INPUT DATA →

++++++++

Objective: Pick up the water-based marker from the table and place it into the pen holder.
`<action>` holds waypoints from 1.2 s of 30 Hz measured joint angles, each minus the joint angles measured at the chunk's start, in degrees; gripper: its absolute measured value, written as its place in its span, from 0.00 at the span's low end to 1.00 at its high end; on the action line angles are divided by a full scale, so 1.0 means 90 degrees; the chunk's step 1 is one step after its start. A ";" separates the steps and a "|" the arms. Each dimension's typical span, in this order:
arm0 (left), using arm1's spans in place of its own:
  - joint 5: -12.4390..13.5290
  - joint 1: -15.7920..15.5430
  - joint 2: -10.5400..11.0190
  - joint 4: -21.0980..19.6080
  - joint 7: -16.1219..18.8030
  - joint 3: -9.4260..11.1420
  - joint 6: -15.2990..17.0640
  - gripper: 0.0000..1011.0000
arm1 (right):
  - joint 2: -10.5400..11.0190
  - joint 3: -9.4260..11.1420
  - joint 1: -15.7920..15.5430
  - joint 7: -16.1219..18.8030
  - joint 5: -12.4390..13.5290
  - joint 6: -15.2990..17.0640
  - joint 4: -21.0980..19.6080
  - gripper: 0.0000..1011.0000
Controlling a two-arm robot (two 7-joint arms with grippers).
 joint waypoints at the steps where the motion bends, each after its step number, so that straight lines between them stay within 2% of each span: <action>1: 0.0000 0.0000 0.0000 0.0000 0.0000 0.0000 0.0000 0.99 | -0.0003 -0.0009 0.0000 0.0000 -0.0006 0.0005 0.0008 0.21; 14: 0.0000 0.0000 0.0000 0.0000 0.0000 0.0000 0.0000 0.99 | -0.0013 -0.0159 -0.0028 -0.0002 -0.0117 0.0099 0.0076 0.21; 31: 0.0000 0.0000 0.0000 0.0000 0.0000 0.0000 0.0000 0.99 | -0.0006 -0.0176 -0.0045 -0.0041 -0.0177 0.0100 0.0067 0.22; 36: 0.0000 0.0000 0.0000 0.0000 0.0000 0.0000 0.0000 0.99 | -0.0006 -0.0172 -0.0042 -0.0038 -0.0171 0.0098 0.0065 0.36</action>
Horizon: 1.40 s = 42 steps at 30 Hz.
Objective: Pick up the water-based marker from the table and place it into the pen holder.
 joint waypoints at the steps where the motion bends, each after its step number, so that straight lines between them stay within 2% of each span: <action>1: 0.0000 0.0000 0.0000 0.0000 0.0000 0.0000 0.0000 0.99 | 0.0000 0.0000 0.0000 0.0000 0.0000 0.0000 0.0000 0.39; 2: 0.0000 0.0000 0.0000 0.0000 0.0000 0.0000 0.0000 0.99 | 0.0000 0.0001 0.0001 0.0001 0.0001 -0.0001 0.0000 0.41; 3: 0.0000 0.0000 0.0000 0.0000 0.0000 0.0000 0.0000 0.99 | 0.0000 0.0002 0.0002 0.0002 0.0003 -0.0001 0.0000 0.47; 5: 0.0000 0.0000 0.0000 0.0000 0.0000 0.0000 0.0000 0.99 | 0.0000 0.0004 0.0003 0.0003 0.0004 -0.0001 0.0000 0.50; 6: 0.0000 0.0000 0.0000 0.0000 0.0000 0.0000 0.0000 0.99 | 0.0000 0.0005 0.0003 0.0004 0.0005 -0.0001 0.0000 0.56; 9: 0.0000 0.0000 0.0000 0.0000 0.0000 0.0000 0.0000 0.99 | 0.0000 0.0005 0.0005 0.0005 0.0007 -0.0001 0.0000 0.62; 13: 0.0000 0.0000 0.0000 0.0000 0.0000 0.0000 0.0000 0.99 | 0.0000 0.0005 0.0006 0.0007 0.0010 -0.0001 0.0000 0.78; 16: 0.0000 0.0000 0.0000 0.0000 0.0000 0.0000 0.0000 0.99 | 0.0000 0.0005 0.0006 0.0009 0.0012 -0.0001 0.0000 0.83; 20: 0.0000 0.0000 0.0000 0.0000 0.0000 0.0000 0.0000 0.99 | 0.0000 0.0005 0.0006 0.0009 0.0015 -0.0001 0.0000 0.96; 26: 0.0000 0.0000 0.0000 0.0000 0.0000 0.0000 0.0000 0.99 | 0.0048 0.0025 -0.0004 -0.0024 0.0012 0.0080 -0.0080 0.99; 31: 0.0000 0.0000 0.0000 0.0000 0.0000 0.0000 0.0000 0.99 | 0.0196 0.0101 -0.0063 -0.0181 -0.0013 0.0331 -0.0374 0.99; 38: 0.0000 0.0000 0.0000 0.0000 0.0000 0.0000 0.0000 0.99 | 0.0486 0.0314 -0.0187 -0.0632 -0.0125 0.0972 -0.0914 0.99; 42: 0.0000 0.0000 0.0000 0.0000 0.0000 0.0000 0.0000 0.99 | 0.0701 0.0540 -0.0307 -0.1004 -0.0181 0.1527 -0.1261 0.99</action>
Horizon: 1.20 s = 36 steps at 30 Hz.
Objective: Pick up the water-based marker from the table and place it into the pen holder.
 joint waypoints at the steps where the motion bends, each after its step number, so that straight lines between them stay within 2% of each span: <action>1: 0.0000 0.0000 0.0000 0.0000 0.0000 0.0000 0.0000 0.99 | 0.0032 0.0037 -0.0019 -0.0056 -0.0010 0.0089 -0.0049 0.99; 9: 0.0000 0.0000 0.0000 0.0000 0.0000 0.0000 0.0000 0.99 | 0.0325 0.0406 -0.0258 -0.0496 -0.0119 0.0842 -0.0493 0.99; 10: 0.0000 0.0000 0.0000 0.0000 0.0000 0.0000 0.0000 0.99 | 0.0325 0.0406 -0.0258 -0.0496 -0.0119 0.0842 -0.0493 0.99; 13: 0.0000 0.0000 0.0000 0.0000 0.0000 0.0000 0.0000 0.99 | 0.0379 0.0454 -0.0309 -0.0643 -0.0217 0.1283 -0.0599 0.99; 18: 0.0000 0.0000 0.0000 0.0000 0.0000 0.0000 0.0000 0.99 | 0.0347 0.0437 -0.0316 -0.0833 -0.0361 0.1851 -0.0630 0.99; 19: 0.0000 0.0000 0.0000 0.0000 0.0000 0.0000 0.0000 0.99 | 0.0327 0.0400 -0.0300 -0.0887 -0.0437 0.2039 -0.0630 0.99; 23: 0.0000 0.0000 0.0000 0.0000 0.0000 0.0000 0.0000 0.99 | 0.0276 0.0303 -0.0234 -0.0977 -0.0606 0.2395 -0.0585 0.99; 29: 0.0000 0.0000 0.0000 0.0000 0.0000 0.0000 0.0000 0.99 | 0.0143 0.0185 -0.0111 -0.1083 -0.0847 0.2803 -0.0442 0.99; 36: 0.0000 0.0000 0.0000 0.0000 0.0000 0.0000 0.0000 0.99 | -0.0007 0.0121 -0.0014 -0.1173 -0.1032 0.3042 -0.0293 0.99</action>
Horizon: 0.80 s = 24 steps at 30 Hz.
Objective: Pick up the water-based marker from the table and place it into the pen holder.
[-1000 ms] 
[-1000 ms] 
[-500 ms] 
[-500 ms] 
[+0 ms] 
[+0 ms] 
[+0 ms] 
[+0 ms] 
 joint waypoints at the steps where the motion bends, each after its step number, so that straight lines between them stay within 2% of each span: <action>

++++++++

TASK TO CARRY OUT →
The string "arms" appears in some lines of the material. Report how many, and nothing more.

SOLUTION →
2